# Cloudy Water & Filter Media Slime - Need Help



## goodfortune21 (Dec 16, 2018)

I have a 55 gallon tank that was fishless-cycled and has been running with fish (about 20 mbuna) for about 9 months. I am having issues with cloudy water that started about this time last week. I tested for, and got 0 ppm for both ammonia and nitrites. (API Freshwater Master Kit).

I typically do about a 60-70% water change once per week. Nitrates right before water changes are usually around 30 ppm and drop to about 5 ppm post w/c. The only thing that have changed is that I started using an airstone at the back of the tank about 2 weeks ago, and I have noticed a thick white to translucent slime growing on the polyfil and filter media. I use the polyfil to control particulates and I change it with each water change.

Anyone have any suggestions? How do I fix both the cloudy water and the slime? I'm guessing it is bacterial bloom, but I'm not sure. Any advice or suggestions will be greatly appreciated; thanks in advance.


----------



## ken31cay (Oct 9, 2018)

1. The airstone alone wouldn't be the cause of the cloudy water or media slime. Was the airstone clean when you introduced it to your tank? Or else think about what other changes to your tank happened during this timed, i.e., something else made it's way into your tank.

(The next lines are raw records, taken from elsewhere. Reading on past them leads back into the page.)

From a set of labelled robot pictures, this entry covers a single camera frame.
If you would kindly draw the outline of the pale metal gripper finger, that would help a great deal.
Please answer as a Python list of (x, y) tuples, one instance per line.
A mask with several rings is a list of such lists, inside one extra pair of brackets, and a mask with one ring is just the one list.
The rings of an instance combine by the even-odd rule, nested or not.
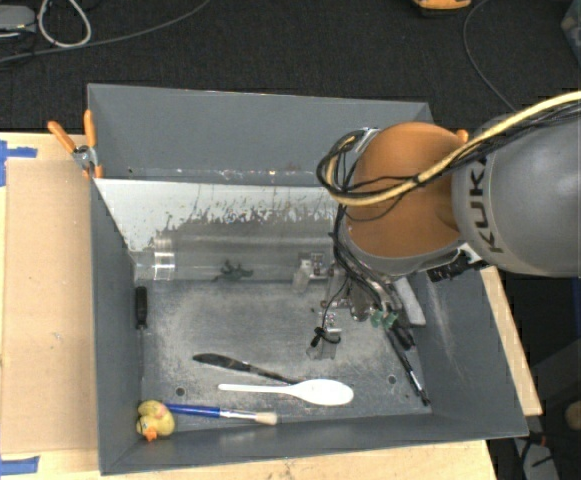
[(334, 360), (341, 339), (341, 328), (317, 326), (314, 328), (314, 335), (306, 349), (306, 355), (311, 360)]
[(330, 272), (330, 264), (326, 262), (324, 253), (302, 254), (293, 273), (292, 288), (294, 291), (306, 291), (312, 282), (328, 280)]

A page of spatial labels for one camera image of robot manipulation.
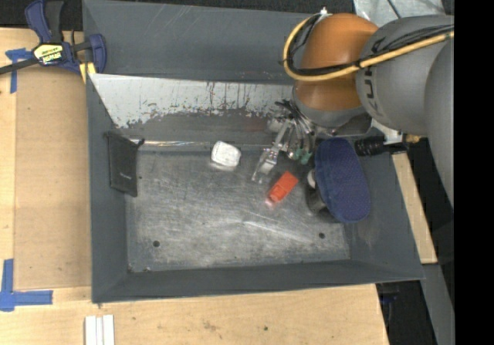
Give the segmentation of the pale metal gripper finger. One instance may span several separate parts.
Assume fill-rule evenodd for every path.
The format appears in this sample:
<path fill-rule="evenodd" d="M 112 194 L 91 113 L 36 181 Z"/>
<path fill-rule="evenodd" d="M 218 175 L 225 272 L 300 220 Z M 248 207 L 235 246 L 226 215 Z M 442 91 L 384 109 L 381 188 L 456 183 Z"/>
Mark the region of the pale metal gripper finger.
<path fill-rule="evenodd" d="M 252 174 L 252 180 L 263 181 L 275 166 L 276 152 L 273 149 L 264 149 Z"/>
<path fill-rule="evenodd" d="M 266 181 L 266 178 L 269 176 L 270 172 L 276 166 L 277 160 L 266 158 L 261 166 L 260 166 L 260 182 L 263 183 Z"/>

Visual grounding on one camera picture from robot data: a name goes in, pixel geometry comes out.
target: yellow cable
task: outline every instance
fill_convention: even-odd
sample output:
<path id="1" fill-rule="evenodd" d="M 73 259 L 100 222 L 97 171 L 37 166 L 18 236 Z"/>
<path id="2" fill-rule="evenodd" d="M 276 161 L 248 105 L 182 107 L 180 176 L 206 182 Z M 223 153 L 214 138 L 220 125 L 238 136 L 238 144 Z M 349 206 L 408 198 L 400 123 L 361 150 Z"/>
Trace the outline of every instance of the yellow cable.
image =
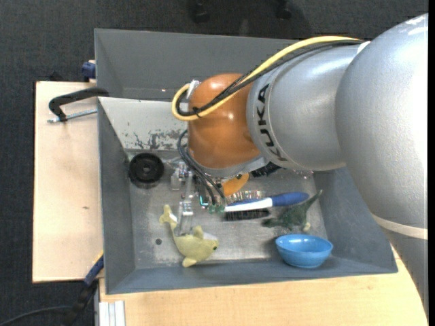
<path id="1" fill-rule="evenodd" d="M 274 62 L 277 60 L 283 58 L 285 55 L 289 54 L 290 52 L 296 51 L 299 48 L 310 46 L 315 43 L 324 43 L 324 42 L 331 42 L 331 41 L 344 41 L 344 40 L 354 40 L 358 41 L 358 39 L 354 39 L 352 37 L 341 37 L 341 36 L 319 36 L 319 37 L 313 37 L 311 39 L 303 40 L 294 43 L 293 45 L 290 45 L 283 50 L 276 53 L 274 56 L 271 56 L 268 60 L 266 60 L 264 63 L 262 63 L 259 67 L 257 67 L 254 71 L 252 71 L 243 81 L 241 84 L 250 79 L 252 76 L 257 75 L 259 72 L 267 69 L 269 66 L 271 66 Z M 182 116 L 177 112 L 177 101 L 179 97 L 189 88 L 189 84 L 184 85 L 181 87 L 177 93 L 175 93 L 175 96 L 172 100 L 172 114 L 178 118 L 181 121 L 193 121 L 197 120 L 199 117 L 197 115 L 189 115 L 189 116 Z M 215 105 L 209 107 L 208 109 L 201 112 L 201 117 L 204 117 L 208 115 L 209 113 L 215 111 L 218 107 L 225 104 L 227 101 L 229 101 L 234 95 L 236 95 L 239 91 L 236 91 L 232 93 L 230 96 L 227 96 L 225 99 L 222 99 L 220 102 L 216 103 Z"/>

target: black cable
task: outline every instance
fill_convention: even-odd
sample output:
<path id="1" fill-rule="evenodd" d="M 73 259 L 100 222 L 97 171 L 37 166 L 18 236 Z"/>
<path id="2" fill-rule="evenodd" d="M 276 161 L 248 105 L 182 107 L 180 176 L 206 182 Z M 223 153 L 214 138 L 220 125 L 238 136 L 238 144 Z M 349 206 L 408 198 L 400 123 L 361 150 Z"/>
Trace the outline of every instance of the black cable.
<path id="1" fill-rule="evenodd" d="M 49 308 L 42 308 L 42 309 L 36 309 L 36 310 L 32 310 L 31 312 L 27 312 L 18 316 L 15 316 L 12 319 L 6 320 L 2 323 L 0 323 L 0 326 L 5 326 L 5 325 L 9 325 L 15 321 L 18 321 L 26 316 L 31 316 L 31 315 L 35 315 L 35 314 L 39 314 L 42 312 L 61 312 L 64 313 L 62 310 L 64 309 L 70 309 L 71 306 L 57 306 L 57 307 L 49 307 Z"/>
<path id="2" fill-rule="evenodd" d="M 211 101 L 209 101 L 207 104 L 203 105 L 202 107 L 194 107 L 194 108 L 192 108 L 191 111 L 182 112 L 182 111 L 180 111 L 179 104 L 180 104 L 182 98 L 186 95 L 186 93 L 187 93 L 187 90 L 186 90 L 178 98 L 178 100 L 176 102 L 177 112 L 181 116 L 197 115 L 198 117 L 201 117 L 200 113 L 203 112 L 204 110 L 207 110 L 208 108 L 216 105 L 217 103 L 219 103 L 220 101 L 224 100 L 225 98 L 227 98 L 231 94 L 235 93 L 236 91 L 240 90 L 243 87 L 246 87 L 248 84 L 252 83 L 256 79 L 258 79 L 259 77 L 263 76 L 264 74 L 272 71 L 273 69 L 276 69 L 277 67 L 281 66 L 285 62 L 293 60 L 296 57 L 302 56 L 302 55 L 307 54 L 309 52 L 312 52 L 314 50 L 320 50 L 322 48 L 330 48 L 330 47 L 336 47 L 336 46 L 349 46 L 349 45 L 354 45 L 354 44 L 359 44 L 359 43 L 362 43 L 362 41 L 360 41 L 360 40 L 337 40 L 337 41 L 330 41 L 330 42 L 325 42 L 325 43 L 315 43 L 313 45 L 302 46 L 301 48 L 298 48 L 298 49 L 294 50 L 293 52 L 290 52 L 289 54 L 286 54 L 285 58 L 282 58 L 281 60 L 278 60 L 278 61 L 274 62 L 269 67 L 267 67 L 266 69 L 262 70 L 258 74 L 250 77 L 246 81 L 243 81 L 243 80 L 252 71 L 250 71 L 249 73 L 246 73 L 246 74 L 240 76 L 240 78 L 236 79 L 232 84 L 229 85 L 229 87 L 227 87 L 225 90 L 220 92 L 215 98 L 213 98 Z"/>
<path id="3" fill-rule="evenodd" d="M 276 164 L 273 164 L 272 162 L 269 162 L 265 166 L 262 166 L 259 169 L 255 169 L 254 171 L 251 171 L 251 175 L 253 177 L 269 176 L 270 174 L 274 173 L 278 169 L 281 169 L 281 167 L 277 166 Z"/>
<path id="4" fill-rule="evenodd" d="M 177 142 L 177 148 L 178 148 L 178 152 L 181 156 L 181 158 L 183 159 L 183 161 L 193 170 L 196 172 L 196 175 L 198 176 L 198 178 L 201 180 L 201 182 L 203 183 L 203 185 L 205 186 L 207 192 L 209 193 L 210 197 L 211 197 L 211 201 L 213 204 L 215 204 L 215 199 L 214 199 L 214 194 L 213 191 L 211 190 L 211 188 L 209 187 L 208 183 L 210 183 L 213 188 L 216 190 L 216 192 L 222 197 L 225 198 L 225 195 L 223 193 L 223 191 L 213 182 L 213 180 L 206 175 L 201 168 L 199 168 L 195 161 L 189 156 L 189 154 L 185 151 L 185 149 L 183 148 L 183 146 L 181 146 L 181 140 L 184 138 L 184 136 L 186 135 L 187 130 L 183 131 L 179 138 L 178 138 L 178 142 Z"/>
<path id="5" fill-rule="evenodd" d="M 72 326 L 74 324 L 78 315 L 84 311 L 86 306 L 89 304 L 90 300 L 94 296 L 98 288 L 98 280 L 93 280 L 90 285 L 84 283 L 82 290 L 80 291 L 79 297 L 76 303 L 64 314 L 62 318 L 61 326 Z"/>

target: black carpet
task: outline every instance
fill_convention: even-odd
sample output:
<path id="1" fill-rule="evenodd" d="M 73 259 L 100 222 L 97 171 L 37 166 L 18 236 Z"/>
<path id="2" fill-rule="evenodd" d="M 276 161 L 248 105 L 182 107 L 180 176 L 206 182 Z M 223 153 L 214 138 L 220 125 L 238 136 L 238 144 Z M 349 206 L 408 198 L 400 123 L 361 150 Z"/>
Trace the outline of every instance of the black carpet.
<path id="1" fill-rule="evenodd" d="M 208 0 L 211 20 L 195 24 L 188 13 L 192 1 L 0 0 L 0 324 L 34 309 L 70 305 L 81 287 L 31 282 L 32 83 L 53 71 L 66 81 L 82 81 L 82 63 L 94 58 L 94 28 L 372 39 L 428 11 L 428 0 L 291 0 L 292 19 L 278 20 L 273 0 Z M 47 313 L 14 324 L 58 325 L 59 320 Z M 92 320 L 90 310 L 77 325 Z"/>

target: wooden table
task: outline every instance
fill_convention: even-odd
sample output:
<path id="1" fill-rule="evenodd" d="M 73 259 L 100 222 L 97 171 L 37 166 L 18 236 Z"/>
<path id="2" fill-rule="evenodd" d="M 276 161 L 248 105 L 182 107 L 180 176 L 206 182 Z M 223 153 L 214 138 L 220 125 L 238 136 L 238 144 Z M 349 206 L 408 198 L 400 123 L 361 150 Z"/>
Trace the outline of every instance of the wooden table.
<path id="1" fill-rule="evenodd" d="M 34 283 L 83 279 L 103 247 L 97 117 L 47 123 L 51 98 L 93 85 L 36 83 Z M 396 274 L 122 295 L 106 295 L 101 278 L 99 300 L 124 300 L 128 326 L 427 325 L 412 278 L 397 255 L 396 262 Z"/>

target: orange object
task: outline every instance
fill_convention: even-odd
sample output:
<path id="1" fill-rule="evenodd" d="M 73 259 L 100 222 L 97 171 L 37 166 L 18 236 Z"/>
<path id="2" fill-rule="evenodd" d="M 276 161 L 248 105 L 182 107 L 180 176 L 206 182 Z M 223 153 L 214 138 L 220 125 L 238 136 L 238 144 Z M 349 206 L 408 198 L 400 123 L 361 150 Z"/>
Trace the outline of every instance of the orange object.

1. Cloudy water can occur during a mini-cycle. This can happen if your change too much of your filter material/clean your filter to thoroughly, or introduce too many new fish into the tank.


----------



## ken31cay (Oct 9, 2018)

Excuse all the typos in my last post


----------



## Cichlidude (Feb 7, 2010)

Here is some help for cloudy water.

http://aquariumscience.org/index.php/6- ... al-blooms/ 
http://aquariumscience.org/index.php/6- ... ear-water/


----------